_BRIEF_: Find every line of the listing below where "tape" appears, and copy it.

_EXERCISE DATA_:
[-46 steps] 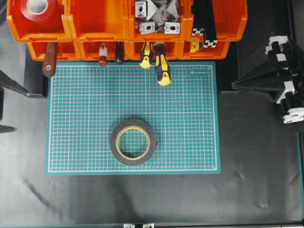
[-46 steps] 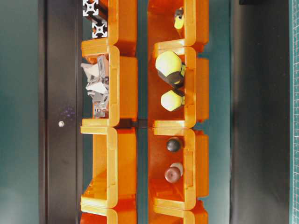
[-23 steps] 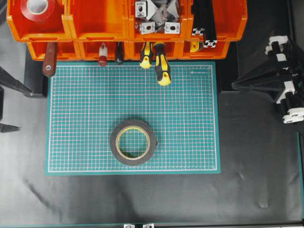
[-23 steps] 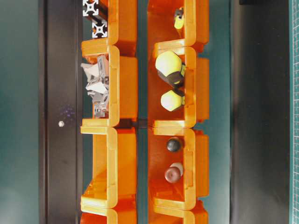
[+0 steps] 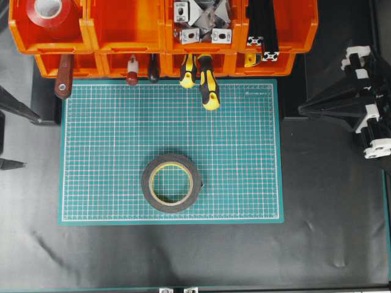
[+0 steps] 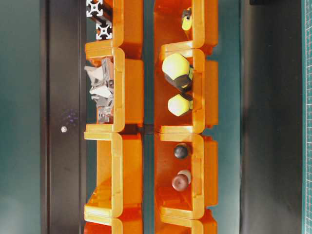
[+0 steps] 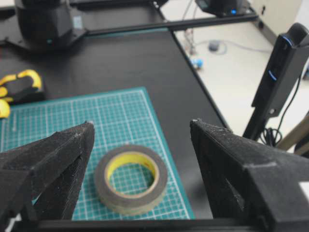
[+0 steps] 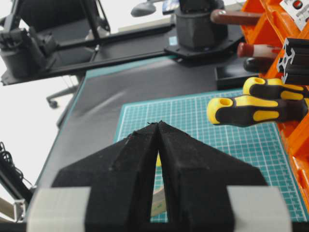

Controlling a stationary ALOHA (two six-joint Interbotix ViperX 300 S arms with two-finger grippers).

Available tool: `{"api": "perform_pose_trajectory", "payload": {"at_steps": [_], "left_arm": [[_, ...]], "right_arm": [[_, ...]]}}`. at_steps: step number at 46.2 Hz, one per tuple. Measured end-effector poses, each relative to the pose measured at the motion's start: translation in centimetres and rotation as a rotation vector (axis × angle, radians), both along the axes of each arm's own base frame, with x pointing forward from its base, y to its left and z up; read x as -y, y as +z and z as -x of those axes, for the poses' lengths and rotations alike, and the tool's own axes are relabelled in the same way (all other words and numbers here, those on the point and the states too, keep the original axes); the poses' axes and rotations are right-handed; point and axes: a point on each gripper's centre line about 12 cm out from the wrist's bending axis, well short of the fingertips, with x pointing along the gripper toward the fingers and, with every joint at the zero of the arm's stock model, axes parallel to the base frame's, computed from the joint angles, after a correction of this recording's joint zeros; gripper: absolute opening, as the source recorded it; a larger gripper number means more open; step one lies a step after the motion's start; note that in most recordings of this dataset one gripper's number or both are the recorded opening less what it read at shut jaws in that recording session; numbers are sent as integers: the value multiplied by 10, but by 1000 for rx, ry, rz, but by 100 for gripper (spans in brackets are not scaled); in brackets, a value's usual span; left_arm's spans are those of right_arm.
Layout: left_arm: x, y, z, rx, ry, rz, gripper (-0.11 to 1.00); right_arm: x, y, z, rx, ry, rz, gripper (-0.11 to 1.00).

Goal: Pick foam from container rack with left arm.

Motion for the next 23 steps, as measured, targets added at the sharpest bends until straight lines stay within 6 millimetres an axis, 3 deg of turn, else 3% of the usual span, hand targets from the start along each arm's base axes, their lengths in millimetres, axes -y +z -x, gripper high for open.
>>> {"api": "perform_pose_trajectory", "payload": {"at_steps": [23], "left_arm": [[-1, -3, 2, -3, 1, 1, 77]], "right_arm": [[0, 1, 1, 4, 0, -2, 0]]}}
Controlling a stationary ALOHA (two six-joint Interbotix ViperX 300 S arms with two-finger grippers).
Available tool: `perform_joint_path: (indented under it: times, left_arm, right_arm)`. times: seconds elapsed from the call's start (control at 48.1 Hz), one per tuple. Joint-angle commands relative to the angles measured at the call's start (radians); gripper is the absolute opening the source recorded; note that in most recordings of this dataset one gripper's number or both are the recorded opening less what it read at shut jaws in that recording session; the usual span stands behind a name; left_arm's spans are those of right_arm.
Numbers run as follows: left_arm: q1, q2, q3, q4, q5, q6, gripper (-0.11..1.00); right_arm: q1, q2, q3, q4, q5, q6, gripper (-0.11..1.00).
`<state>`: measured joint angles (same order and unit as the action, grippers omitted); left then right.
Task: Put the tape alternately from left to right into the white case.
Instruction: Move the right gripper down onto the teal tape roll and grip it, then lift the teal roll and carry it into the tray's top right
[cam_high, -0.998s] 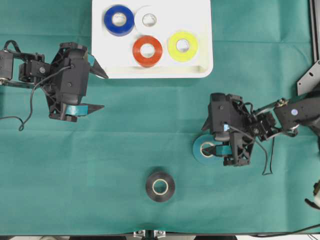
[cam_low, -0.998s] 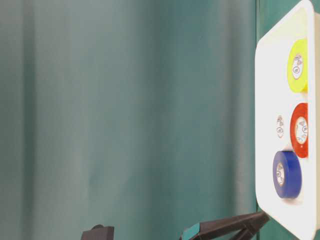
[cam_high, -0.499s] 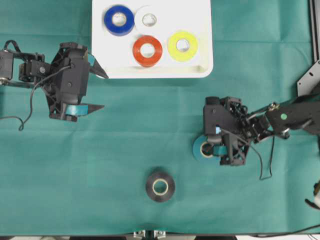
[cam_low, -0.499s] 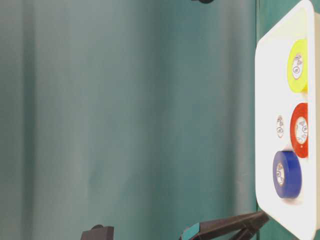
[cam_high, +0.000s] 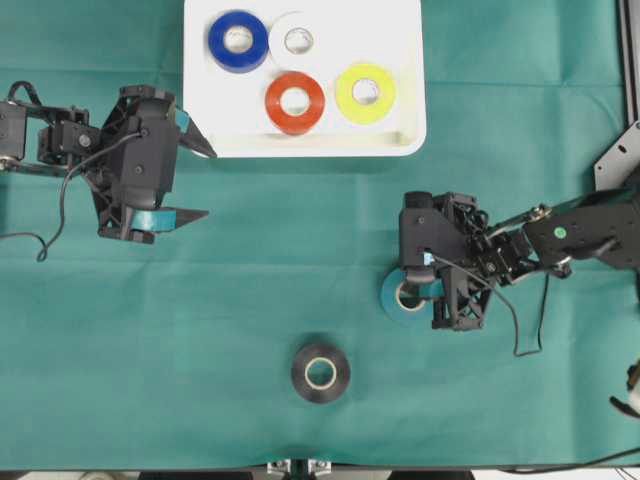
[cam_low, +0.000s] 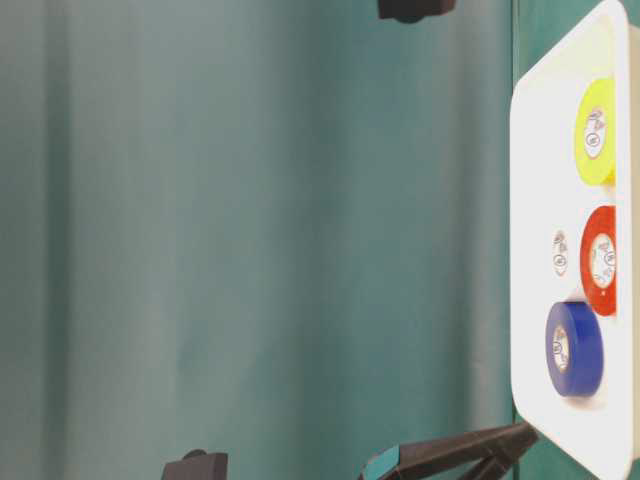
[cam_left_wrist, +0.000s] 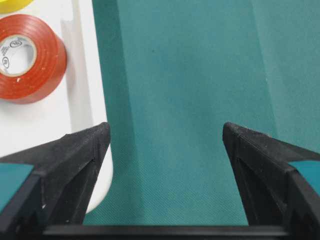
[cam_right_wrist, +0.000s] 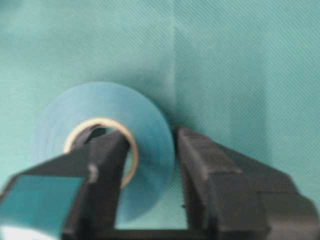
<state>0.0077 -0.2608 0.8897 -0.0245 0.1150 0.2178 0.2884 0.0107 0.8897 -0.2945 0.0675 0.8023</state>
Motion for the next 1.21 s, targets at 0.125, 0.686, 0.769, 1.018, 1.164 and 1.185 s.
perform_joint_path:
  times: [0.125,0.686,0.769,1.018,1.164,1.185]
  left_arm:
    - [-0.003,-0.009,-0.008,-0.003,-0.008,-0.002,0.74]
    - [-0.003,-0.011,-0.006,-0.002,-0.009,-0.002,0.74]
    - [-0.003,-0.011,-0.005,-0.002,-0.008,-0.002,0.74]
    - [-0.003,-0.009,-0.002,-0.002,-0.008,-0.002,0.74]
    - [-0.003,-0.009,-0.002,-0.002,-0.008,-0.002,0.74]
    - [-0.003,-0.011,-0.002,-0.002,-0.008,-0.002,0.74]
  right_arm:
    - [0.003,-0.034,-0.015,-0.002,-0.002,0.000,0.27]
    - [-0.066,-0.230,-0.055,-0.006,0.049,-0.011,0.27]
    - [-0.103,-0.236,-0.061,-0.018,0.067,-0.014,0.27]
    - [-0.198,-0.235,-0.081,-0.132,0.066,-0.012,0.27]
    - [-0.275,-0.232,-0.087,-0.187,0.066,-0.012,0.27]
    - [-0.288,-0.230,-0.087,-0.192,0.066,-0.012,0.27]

_SOLUTION TO THIS TASK_:
Task: Put the tape alternately from left to right into the white case.
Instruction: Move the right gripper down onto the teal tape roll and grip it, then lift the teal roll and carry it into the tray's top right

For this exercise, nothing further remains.